◆ EXERCISE PROMPT: Repeat the material in full. Keep every line exactly as it is.

◆ COLLECTED DATA:

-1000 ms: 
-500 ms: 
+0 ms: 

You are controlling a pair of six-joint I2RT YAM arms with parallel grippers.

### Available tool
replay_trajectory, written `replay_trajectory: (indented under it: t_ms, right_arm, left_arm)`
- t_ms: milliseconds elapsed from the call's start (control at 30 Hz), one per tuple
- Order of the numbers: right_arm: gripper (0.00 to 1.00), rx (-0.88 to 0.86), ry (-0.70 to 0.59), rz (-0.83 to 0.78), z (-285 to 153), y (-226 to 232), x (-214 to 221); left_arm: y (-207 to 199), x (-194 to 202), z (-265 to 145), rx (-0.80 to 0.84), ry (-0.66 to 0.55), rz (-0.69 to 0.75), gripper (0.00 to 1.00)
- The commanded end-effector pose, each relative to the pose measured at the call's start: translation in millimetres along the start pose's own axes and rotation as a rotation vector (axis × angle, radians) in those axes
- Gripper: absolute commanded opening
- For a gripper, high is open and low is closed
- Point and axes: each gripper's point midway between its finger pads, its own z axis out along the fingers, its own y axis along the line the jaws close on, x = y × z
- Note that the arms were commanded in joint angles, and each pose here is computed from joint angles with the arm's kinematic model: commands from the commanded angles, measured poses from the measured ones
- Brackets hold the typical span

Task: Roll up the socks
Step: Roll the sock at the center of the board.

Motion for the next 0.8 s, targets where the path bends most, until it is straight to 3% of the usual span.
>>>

◆ ANSWER TO THIS PROBLEM:
-1000 ms: 
-500 ms: 
+0 ms: 

You are controlling a pair of six-joint I2RT YAM arms with parallel grippers.

### Available tool
replay_trajectory, written `replay_trajectory: (indented under it: t_ms, right_arm, left_arm)`
- t_ms: milliseconds elapsed from the call's start (control at 30 Hz), one per tuple
- Order of the numbers: right_arm: gripper (0.00 to 1.00), rx (-0.88 to 0.86), ry (-0.70 to 0.59), rz (-0.83 to 0.78), z (-285 to 153), y (-226 to 232), x (-214 to 221); left_arm: y (-207 to 199), x (-194 to 202), z (-265 to 145), rx (-0.80 to 0.84), ry (-0.66 to 0.55), rz (-0.69 to 0.75), gripper (0.00 to 1.00)
- The commanded end-effector pose, each relative to the pose measured at the call's start: translation in millimetres along the start pose's own axes and rotation as a rotation vector (axis × angle, radians) in those axes
- Gripper: absolute commanded opening
- For a gripper, high is open and low is closed
- Point and axes: each gripper's point midway between its finger pads, its own z axis out along the fingers, its own y axis along the line the jaws close on, x = y × z
- Note that the arms were commanded in joint angles, and each pose here is computed from joint angles with the arm's kinematic model: commands from the commanded angles, measured poses from the measured ones
- Brackets hold the typical span

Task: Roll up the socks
Step: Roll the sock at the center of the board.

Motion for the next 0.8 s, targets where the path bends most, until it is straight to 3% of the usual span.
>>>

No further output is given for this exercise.